Senior AI Engineer / Lead
A production RAG system for healthcare insurance documentation, built to support executive-facing Q&A over 100,000+ policy and regulatory documents. It uses hybrid retrieval, reranking, metadata-preserving chunking, source citation, and confidence-based refusal logic to improve answer quality and reduce hallucinations.
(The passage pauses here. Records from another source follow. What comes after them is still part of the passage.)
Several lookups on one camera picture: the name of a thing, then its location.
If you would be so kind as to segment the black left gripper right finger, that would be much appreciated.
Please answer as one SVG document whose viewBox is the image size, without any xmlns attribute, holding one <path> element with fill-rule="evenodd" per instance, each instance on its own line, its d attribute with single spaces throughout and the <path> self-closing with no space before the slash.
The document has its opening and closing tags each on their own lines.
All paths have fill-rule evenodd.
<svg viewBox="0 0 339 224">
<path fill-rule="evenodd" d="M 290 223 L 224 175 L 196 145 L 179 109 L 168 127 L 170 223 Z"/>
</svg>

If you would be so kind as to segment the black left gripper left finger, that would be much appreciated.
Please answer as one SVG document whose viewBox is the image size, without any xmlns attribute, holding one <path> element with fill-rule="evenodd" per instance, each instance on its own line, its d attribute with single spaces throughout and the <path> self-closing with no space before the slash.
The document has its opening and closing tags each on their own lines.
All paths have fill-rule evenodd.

The platform also includes HIPAA-aligned data handling, PII protection, and an evaluation pipeline for retrieval recall and answer faithfulness.
- Built a production RAG pipeline over 100,000+ healthcare insurance documents;
- Implemented hybrid retrieval combining BM25 sparse search and dense semantic search;
- Added a reranking layer to improve top-k relevance for complex policy queries;
- Designed a metadata-preserving chunking strategy for regulatory and policy documents;
- Implemented source citation and confidence-threshold-based refusal logic to control hallucinations;
- Implemented a self-evaluation loop using LLM-as-a-judge for relevance checks;
- Ensured HIPAA-aligned data handling and PII protection across the pipeline;
- Built an evaluation pipeline measuring retrieval recall and answer faithfulness;
- Developed a FastAPI backend with pgvector for embedding storage and similarity search;
- Integrated observability and tracing across retrieval and generation stages;
- Tuned prompts and retrieval parameters to optimize cost and latency for executive-facing use cases.